Brief: Copy all the lines below without altering anything.

Collected material:
▬▬▬
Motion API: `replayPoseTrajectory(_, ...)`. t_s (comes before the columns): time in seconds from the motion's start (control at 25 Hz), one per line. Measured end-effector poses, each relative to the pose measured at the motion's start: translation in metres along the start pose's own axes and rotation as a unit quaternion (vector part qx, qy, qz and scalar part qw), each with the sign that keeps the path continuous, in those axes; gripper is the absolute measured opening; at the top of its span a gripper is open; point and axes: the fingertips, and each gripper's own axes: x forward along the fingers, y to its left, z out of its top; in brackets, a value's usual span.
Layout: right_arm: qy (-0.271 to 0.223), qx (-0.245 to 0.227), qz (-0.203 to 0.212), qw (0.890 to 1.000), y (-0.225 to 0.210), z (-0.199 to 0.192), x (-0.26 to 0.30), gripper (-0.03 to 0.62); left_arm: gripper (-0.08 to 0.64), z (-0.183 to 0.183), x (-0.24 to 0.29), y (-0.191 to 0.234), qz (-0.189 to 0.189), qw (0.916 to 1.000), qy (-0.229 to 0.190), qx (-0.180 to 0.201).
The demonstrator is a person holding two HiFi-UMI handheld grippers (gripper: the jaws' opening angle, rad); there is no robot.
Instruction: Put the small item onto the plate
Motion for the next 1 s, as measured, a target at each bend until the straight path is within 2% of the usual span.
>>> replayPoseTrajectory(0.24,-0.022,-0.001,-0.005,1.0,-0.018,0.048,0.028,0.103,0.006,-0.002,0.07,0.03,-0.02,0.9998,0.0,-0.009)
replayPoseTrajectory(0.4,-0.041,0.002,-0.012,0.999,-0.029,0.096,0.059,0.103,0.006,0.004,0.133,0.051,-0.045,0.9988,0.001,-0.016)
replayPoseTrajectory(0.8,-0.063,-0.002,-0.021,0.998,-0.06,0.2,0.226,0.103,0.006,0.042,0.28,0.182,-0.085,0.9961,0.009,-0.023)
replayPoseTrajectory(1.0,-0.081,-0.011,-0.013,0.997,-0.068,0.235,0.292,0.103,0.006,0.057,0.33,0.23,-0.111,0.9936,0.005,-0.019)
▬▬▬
Result of this exercise:
Motion API: `replayPoseTrajectory(_, ...)`. t_s (comes before the columns): time in seconds from the motion's start (control at 25 Hz), one per line. Measured end-effector poses, each relative to the pose measured at the motion's start: translation in metres along the start pose's own axes and rotation as a unit quaternion (vector part qx, qy, qz and scalar part qw), each with the sign that keeps the path continuous, in those axes; gripper is the absolute measured opening; at the top of its span a gripper is open; point and axes: the fingertips, and each gripper's own axes: x forward along the fingers, y to its left, z out of its top; in brackets, a value's usual span.
Layout: right_arm: qy (-0.271 to 0.223), qx (-0.245 to 0.227), qz (-0.203 to 0.212), qw (0.890 to 1.000), y (-0.225 to 0.210), z (-0.199 to 0.192), x (-0.26 to 0.30), gripper (-0.03 to 0.62); left_arm: gripper (-0.08 to 0.64), z (-0.183 to 0.183), x (-0.24 to 0.29), y (-0.191 to 0.234), qz (-0.189 to 0.189), qw (0.916 to 1.000), qy (-0.229 to 0.190), qx (-0.180 to 0.201).
The demonstrator is a person holding two HiFi-UMI handheld grippers (gripper: the jaws' opening angle, rad); there is no robot.
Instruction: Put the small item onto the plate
Motion for the next 1 s, as measured, a target at each bend until the straight path is within 2% of the usual span.
>>> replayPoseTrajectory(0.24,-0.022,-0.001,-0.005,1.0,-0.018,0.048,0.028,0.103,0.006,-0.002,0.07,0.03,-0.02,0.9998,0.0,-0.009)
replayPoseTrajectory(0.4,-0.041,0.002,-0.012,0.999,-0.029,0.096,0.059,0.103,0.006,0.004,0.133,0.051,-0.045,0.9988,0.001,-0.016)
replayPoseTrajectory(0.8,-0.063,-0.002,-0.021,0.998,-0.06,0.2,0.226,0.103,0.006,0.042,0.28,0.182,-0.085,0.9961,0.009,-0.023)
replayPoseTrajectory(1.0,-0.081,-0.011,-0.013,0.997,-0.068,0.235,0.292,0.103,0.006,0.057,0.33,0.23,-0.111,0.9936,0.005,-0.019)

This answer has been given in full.